Touristic attractions in Cardiff experienced a decrease in the number of yearly visitors in 2010, opposite to the national trend for the same year.

Visits to tourist attractions in Wales have increased year on year. Between 2009 and 2010 visits to tourist attractions in Wales raised by nearly 1% to 11.3 million.

Looking at visits between 2008 and 2010, the number rose by 5.3%, according to a report carried out by the Welsh Assembly Social Research Division on behalf of Visit Wales.

According to the same survey, paid admission attractions have increased by 2.6% while free attractions are down 2%, over the same period of time.

Looking at Cardiff, the figures show a downfall both in paid and free attraction sector.

Cardiff’s top three free touristic attractions in 2010 were the Wales Millennium Centre with 1.015.175 yearly visitors.

It was followed by St. Fagans National History Museum with 610.155 yearly visitors.

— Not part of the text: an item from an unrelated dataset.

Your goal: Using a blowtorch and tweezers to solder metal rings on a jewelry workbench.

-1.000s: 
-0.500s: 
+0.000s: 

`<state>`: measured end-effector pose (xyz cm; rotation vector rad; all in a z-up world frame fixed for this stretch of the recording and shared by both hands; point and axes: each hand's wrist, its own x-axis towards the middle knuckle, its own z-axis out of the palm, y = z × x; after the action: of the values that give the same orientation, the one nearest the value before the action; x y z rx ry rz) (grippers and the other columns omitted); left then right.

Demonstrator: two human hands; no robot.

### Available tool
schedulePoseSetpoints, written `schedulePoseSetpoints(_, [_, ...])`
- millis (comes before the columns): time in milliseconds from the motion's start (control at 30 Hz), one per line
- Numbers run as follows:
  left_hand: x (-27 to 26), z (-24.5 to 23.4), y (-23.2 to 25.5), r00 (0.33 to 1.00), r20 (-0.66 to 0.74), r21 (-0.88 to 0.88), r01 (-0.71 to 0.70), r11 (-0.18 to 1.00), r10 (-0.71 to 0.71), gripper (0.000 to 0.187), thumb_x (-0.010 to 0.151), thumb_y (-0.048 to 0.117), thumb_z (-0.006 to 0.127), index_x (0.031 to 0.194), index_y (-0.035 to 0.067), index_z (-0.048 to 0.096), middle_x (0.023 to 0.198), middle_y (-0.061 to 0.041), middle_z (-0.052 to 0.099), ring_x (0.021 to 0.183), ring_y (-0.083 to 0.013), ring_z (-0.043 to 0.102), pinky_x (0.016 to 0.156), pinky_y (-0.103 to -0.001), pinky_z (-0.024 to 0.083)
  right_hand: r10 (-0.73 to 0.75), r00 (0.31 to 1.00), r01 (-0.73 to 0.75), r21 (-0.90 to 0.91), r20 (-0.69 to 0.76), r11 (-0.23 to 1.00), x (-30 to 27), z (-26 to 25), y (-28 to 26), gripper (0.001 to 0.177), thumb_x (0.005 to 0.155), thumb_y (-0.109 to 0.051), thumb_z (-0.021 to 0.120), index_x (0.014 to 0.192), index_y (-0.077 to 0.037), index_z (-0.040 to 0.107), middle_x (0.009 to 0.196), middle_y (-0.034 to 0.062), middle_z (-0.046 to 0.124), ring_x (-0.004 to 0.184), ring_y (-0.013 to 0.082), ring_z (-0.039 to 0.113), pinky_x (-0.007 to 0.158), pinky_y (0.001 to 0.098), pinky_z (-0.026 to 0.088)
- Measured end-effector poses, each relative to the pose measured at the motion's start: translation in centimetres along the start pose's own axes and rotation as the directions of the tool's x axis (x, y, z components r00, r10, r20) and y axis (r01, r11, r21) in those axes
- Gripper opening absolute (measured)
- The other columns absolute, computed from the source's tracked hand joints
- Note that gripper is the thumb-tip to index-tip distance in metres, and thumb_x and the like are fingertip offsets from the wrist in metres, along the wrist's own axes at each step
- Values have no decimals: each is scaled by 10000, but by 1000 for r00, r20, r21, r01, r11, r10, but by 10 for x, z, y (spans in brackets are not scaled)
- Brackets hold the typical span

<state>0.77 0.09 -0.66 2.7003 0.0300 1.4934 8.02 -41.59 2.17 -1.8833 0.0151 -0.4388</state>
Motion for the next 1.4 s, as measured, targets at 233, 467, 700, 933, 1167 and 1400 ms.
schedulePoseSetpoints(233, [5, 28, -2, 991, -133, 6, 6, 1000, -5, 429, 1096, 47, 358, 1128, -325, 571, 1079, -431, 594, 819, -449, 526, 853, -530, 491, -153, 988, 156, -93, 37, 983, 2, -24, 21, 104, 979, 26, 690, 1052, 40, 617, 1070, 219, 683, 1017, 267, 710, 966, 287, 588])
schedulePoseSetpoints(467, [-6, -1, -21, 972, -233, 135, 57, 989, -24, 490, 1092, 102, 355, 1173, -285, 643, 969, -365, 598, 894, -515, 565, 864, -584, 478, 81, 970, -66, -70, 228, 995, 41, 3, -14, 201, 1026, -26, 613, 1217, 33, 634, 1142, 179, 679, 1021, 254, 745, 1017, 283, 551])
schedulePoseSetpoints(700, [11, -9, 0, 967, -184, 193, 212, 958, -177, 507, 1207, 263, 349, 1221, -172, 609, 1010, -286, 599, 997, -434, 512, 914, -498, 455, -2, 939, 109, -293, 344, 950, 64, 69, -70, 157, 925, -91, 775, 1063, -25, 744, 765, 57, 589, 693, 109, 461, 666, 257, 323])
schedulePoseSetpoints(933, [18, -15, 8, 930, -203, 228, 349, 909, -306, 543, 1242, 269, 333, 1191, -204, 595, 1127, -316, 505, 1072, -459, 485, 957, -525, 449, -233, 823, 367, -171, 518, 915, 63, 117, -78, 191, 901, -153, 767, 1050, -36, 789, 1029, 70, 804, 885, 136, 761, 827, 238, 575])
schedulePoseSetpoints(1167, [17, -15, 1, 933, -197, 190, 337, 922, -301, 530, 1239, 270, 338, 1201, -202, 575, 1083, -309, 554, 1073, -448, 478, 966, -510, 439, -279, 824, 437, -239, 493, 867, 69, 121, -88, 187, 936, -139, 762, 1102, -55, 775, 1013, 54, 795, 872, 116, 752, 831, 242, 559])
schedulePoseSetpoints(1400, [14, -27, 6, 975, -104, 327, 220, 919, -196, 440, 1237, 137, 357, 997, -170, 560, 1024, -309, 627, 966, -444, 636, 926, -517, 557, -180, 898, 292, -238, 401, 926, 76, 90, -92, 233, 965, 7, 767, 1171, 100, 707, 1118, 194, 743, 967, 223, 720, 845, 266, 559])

The National Museum of Wales was placed third with 358.480 yearly visitors, according to information provided by the Cardiff Council City Management Department in response to a FOI request.

According to the visualization, all three landmarks have experienced a drop in the number of visitors from 2008 to 2010.

Paid touristic spots have also recorded a loss of interest from visitors. All three top paid attractions in Cardiff have recorded a drop in the number of yearly visits.

The Cardiff Castle’s number of visits went down by 6.531 from 2008 to 215.372 in 2010, according to the visualization.

The Welsh capital’s number two paid attraction, Techniquest, had a lower yearly visit number in 2010 compared to 2008. The discovery centre had 188.518 visitors in 2008 compared to 163.995 in 2010, while Castell Coch maintained the volume of visits at around 68.500 visits for 2008 and 2010.

According to Visit Wales, a tourist attraction is the place “where it is feasible to charge admission for the sole purpose of sightseeing.

“In addition, the attraction must be a single business, under a single management and must be receiving revenue directly from the visitors.”

The media frequently reported on the rise of the “staycation”, that is the substitution of a holiday abroad for a holiday in their own country for financial reasons.

“They seem to be trying to reduce the cost, for example staying in their own country, and that seems to help the domestic market,” Elliott Frisby from Visit Britain explained for The Guardian.